After the events in Charlottesville, Virginia, “President” Trump planted himself in a very precarious position. When he spoke about the events to the press right after the death of Heather Heyer and the injury to 19 others, he said “we condemn in the strongest possible terms, the egregious display of hatred, bigotry, and violence—on many sides. On many sides.” This implies that leftist anti-Nazi protesters were just as violent and hate filled as the neo-Nazi alt-right provocateurs. In fact, a statement on the Daily Stormer, a neo-Nazi blog, said Trump “didn’t attack us… nothing specific against us… [H]e implied the antifa are haters. There was virtually no countersignalling at all.” I’m loathe to agree with neo-Nazis but they are right: his ambiguous denouncement of the neo-Nazis responsible for terror, injury, and death helped to shield their alt-right fascist activities. After backlash and controversy, “President” Trump eventually gave a second statement where he said “Racism is evil, and those who cause violence in its name are criminals and thugs, including the KKK, neo-Nazis, white supremacists and other hate groups that are repugnant to everything we hold dear as Americans.” However he undermined that the next day at a press conference where he defended his initial remarks and continued to claim violence on both sides. If you only have one chance to make a first impression, Trump screwed up royally. Then given a Mulligan, he recovers but fails again. However this isn’t about Trump’s flip-flopping; this is about treason.
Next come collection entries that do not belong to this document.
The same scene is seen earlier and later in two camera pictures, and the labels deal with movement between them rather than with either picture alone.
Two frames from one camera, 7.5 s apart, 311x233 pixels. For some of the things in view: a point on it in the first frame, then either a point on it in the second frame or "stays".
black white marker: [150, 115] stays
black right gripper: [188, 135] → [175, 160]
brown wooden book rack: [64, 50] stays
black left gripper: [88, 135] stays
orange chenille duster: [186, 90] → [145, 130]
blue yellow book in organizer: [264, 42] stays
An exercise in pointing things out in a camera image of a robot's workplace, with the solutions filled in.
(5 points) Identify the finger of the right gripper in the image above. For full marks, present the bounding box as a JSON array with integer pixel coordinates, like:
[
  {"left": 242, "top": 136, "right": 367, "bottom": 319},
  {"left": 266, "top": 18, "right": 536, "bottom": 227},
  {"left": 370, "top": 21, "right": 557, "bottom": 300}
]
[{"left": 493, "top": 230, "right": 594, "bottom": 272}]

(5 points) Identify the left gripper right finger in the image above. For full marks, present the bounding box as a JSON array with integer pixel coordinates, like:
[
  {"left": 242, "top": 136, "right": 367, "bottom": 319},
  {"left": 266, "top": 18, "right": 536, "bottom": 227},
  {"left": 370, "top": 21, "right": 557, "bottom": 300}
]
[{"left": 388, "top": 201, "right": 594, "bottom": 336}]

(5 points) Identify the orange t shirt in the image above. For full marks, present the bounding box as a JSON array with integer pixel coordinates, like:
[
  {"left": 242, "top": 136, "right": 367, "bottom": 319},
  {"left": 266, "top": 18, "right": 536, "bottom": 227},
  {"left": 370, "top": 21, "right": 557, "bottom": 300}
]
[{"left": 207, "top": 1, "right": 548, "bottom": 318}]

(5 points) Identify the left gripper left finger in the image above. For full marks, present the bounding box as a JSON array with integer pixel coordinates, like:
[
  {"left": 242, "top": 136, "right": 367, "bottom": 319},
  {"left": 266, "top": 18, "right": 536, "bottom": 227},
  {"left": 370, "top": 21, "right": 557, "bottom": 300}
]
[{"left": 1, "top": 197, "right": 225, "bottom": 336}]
The legal definition of treason according to US Code Title 18, Part 1, Chapter 115, Section 2381 is “whoever, owing allegiance to the United States, levies war against them or adheres to their enemies, giving them aid and comfort within the United States or elsewhere, is guilty of treason.” As such those guilty of treason, among punishments like death, “shall be incapable of holding any office under the United States.” The neo-Nazis, KKK, and alt-right are hate groups whose presence and numbers pose a dangerous threat to our democracy and Constitution that upholds it. The purpose of the Constitution is to “ensure domestic tranquility, provide for the common defense, promote the general welfare..” among other things. While the Constitution was created by white male land and slave owners for said white male land and slave owners, the Constitution has been amended to include women, people of color, disabled, the poor, the young, and working class people among others. Neo-Nazi’s purpose is to bring the original intent of the Constitution back through “purging” the land of people of color, and other undesirables. This purge–threaten, murder, attack, etc.–is against the laws of the land as they stand and to the Constitution they claim to adhere to, and makes them enemies of the nation. By not denouncing the alt-right Nazis from the start by name–and reaffirming his allegiance to them by recanting his harsher second statement–“President” Trump given comfort and aid to an enemy within the United States. Nine more neo-Nazi rallies have been scheduled this weekend, proving that they are not only comforted but emboldened by the “President’s” words and actions. Trump has therefore met the criteria for treason and can (and should) be removed from office as per the 25th Amendment of the Constitution.
Words have consequences, which is one reason the neo-Nazis are an enemy to this country. As such, the “President’s” words should have the consequence of his removal from office, especially since his words has helped this enemy of us all.